Is trading a zero sum game?

What are the implications of this? Does it matter?

My own view on the zero sum question is yes and no, but it might be better to hear from some partisans before expanding on that.
 
my view is that it doesn't matter however it is very useful to think of trading as a zero sum game. Working out which participants make money how and why they go about it is very illuminating and you can form trading edges by thinking in this way.

ultimately winning traders take money from losing traders that is the main concept to grasp imo. arguing of the pounds/pence w/cost of trading is futile.
 
Excellent idea....

http://www.trade2win.com/boards/general-trading-chat/85318-wall-street-casino-minus-sum-game.html
http://www.trade2win.com/boards/general-trading-chat/86726-minus-sum-game-mk-ii-derivatives.html

Where to focus first?

Forex?
Weather derivatives?

The latter tells you more about the true nature of the markets and the reason they really exist.

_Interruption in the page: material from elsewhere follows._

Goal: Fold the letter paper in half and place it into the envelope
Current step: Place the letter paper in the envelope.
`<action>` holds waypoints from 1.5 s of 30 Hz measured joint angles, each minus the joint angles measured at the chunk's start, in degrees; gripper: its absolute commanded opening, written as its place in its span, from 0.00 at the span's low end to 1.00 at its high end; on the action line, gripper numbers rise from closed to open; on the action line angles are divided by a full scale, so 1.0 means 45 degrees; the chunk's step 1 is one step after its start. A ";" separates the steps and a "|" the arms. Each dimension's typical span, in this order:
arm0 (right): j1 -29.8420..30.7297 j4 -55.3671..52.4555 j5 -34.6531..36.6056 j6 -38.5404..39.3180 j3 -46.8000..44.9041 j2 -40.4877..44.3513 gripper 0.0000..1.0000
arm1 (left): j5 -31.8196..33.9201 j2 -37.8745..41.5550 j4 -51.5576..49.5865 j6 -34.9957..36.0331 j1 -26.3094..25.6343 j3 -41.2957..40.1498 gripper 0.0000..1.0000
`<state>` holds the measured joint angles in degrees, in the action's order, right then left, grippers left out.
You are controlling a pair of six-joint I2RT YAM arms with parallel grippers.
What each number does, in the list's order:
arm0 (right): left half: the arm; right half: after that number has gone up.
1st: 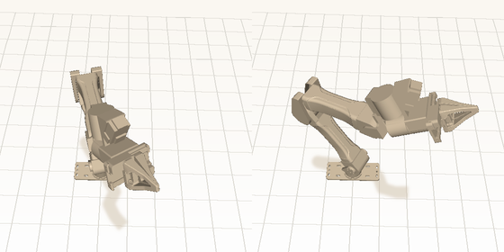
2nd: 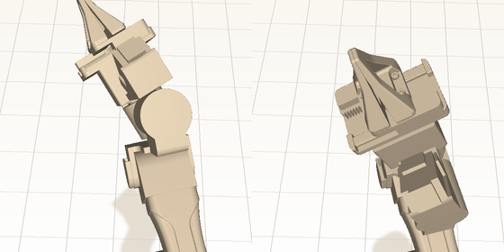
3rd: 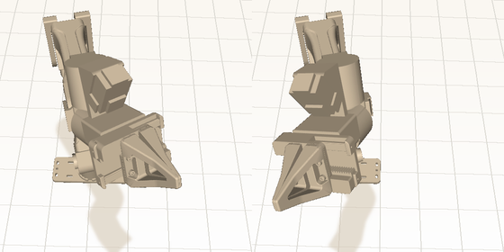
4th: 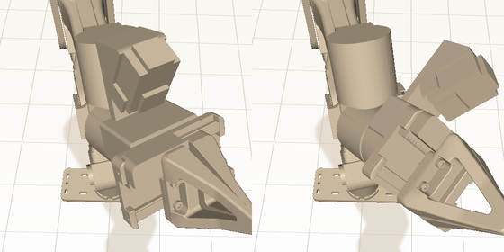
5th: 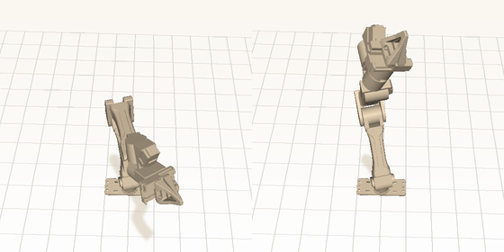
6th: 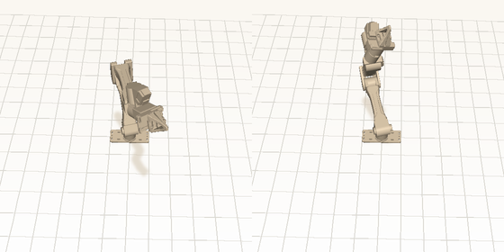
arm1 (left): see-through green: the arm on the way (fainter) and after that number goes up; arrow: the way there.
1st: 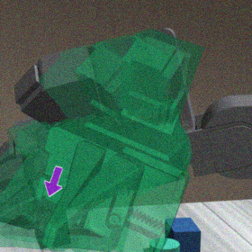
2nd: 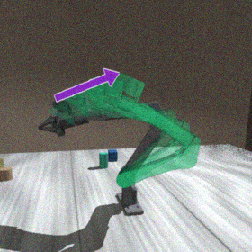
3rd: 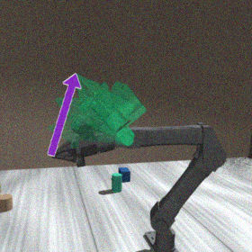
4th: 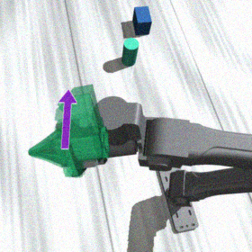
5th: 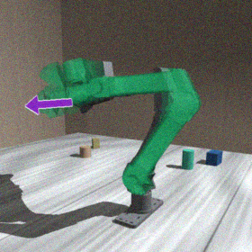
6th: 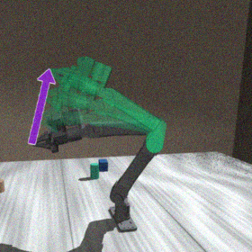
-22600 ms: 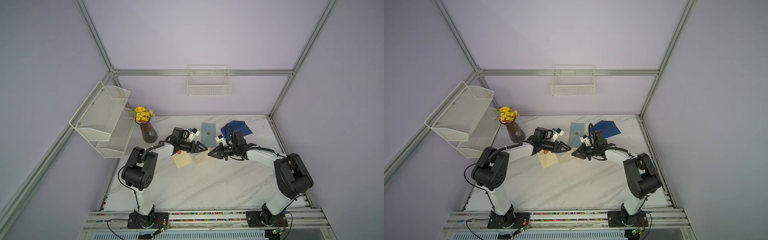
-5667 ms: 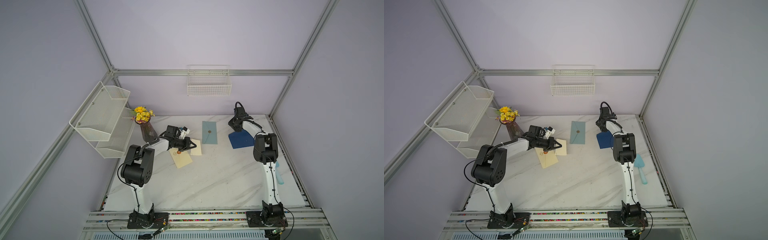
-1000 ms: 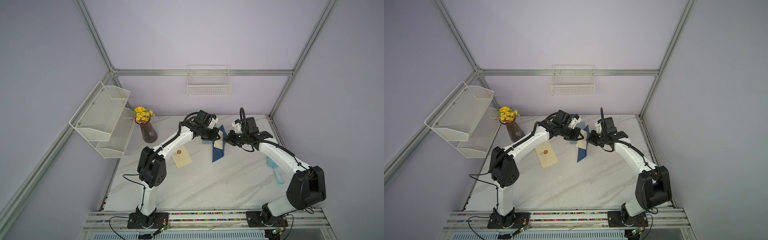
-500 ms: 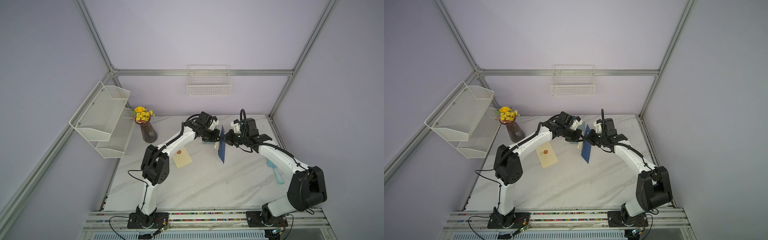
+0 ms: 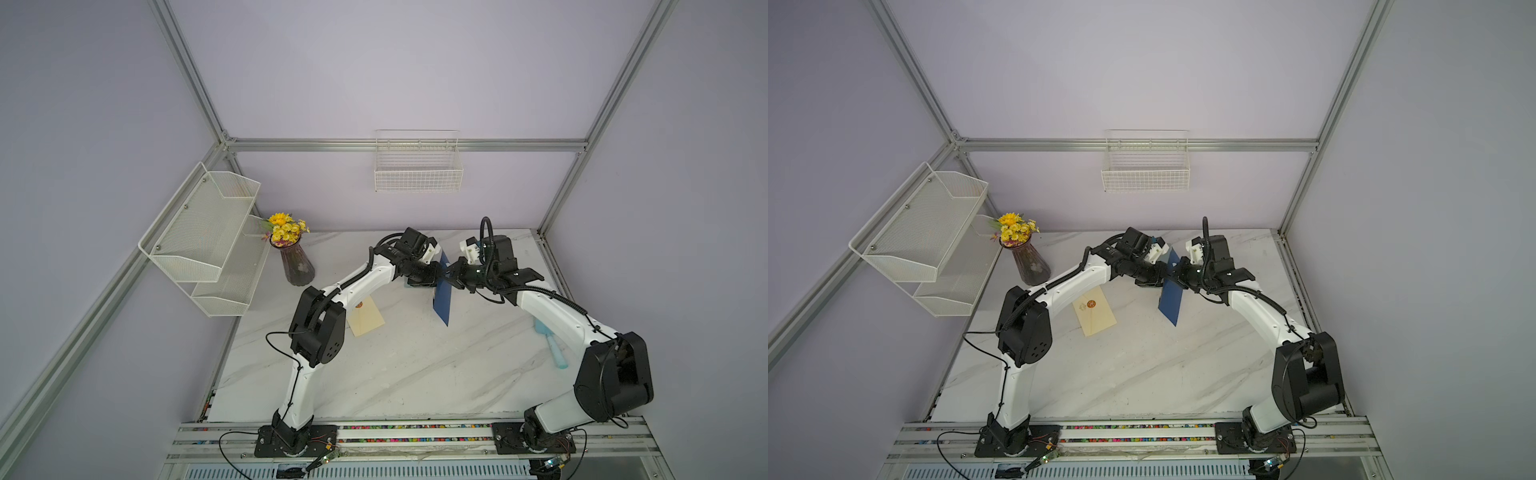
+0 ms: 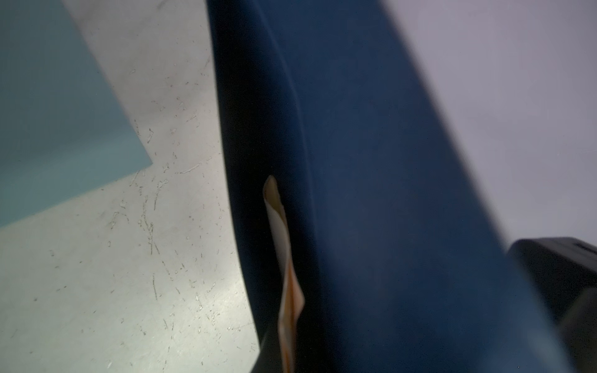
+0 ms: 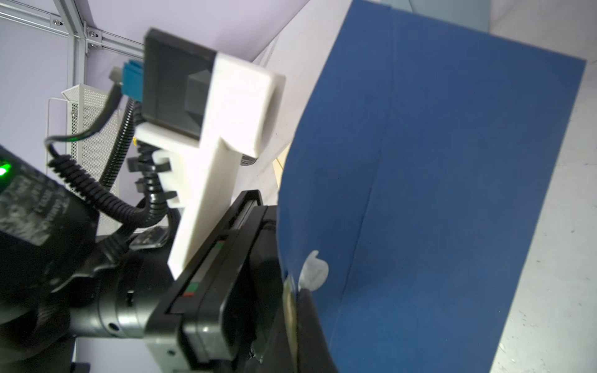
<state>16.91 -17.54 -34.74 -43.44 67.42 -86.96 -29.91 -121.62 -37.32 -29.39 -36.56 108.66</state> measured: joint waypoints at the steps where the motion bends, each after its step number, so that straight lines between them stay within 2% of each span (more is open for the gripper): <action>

Oil Futures providing price stability? Or just allowing people to gamble so the house can skim off their GUARANTEED percentage?

It's minus sum - the house never loses. The trade facilitator always takes a cut. The winner wins less than the loser loses.
 
my view is that it doesn't matter however it is very useful to think of trading as a zero sum game. Working out which participants make money how and why they go about it is very illuminating and you can form trading edges by thinking in this way.

ultimately winning traders take money from losing traders that is the main concept to grasp imo. arguing of the pounds/pence w/cost of trading is futile.

Not really because the markets exist for the house, not the winners & losers.
 
Not really because the markets exist for the house, not the winners & losers.

whether markets exist for the house or not is a different debate and it might actually be something we agree on.

I was just wondering if I buy 500 future contracts and sell them for a profit of $30,000 where does that $30,000 come from? please do tell :)
 
How can trading be zero sum with spreads, slippage etc, etc.
Matters lots to me trading (badly) off teh smalls.
 
whether markets exist for the house or not is a different debate and it might actually be something we agree on.

I was just wondering if I buy 500 future contracts and sell them for a profit of $30,000 where does that $30,000 come from? please do tell :)

Say I buy a miner who strikes gold and the share price takes off and I sell my shares for a profit... who looses?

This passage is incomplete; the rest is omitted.